### [Your instructions]
Reproduce each line of the material that follows, word for word.

### [Available data]
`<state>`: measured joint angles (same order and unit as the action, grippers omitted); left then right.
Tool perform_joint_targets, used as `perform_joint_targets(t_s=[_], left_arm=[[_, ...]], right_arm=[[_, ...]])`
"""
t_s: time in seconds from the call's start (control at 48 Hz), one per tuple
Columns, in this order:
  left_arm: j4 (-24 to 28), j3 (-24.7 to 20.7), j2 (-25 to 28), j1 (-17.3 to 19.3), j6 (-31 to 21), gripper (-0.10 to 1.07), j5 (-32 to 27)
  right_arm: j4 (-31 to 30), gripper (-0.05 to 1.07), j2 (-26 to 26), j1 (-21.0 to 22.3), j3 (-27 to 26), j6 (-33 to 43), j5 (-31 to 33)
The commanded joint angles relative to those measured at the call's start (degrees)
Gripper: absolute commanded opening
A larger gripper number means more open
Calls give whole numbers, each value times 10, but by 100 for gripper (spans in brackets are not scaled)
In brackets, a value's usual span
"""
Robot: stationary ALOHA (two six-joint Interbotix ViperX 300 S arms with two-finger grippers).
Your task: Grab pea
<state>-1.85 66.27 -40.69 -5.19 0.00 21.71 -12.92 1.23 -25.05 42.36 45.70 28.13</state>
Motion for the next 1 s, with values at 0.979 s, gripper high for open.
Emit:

### [Exercise response]
`<state>`: measured joint angles (same order and unit as the action, grippers omitted); left then right.
Tool perform_joint_targets, used as `perform_joint_targets(t_s=[_], left_arm=[[_, ...]], right_arm=[[_, ...]])`
"""
t_s: time in seconds from the call's start (control at 48 Hz), one per tuple
Columns, in this order:
  left_arm: j4 (-24 to 28), j3 (-24.7 to 20.7), j2 (-25 to 28), j1 (-17.3 to 19.3), j6 (-31 to 21), gripper (-0.10 to 1.07), j5 (-32 to 27)
  right_arm: j4 (-31 to 30), gripper (-0.05 to 1.07), j2 (-26 to 26), j1 (-21.0 to 22.3), j3 (-27 to 26), j6 (-33 to 43), j5 (-31 to 33)
The commanded joint angles relative to those measured at the call's start (degrees)
Gripper: absolute commanded opening
A larger gripper number means more open
Calls give whole numbers, each value times 10, but by 100 for gripper (spans in brackets are not scaled)
In brackets, a value's usual span
"""
Robot: stationary ALOHA (two six-joint Interbotix ViperX 300 S arms with two-finger grippers).
Your task: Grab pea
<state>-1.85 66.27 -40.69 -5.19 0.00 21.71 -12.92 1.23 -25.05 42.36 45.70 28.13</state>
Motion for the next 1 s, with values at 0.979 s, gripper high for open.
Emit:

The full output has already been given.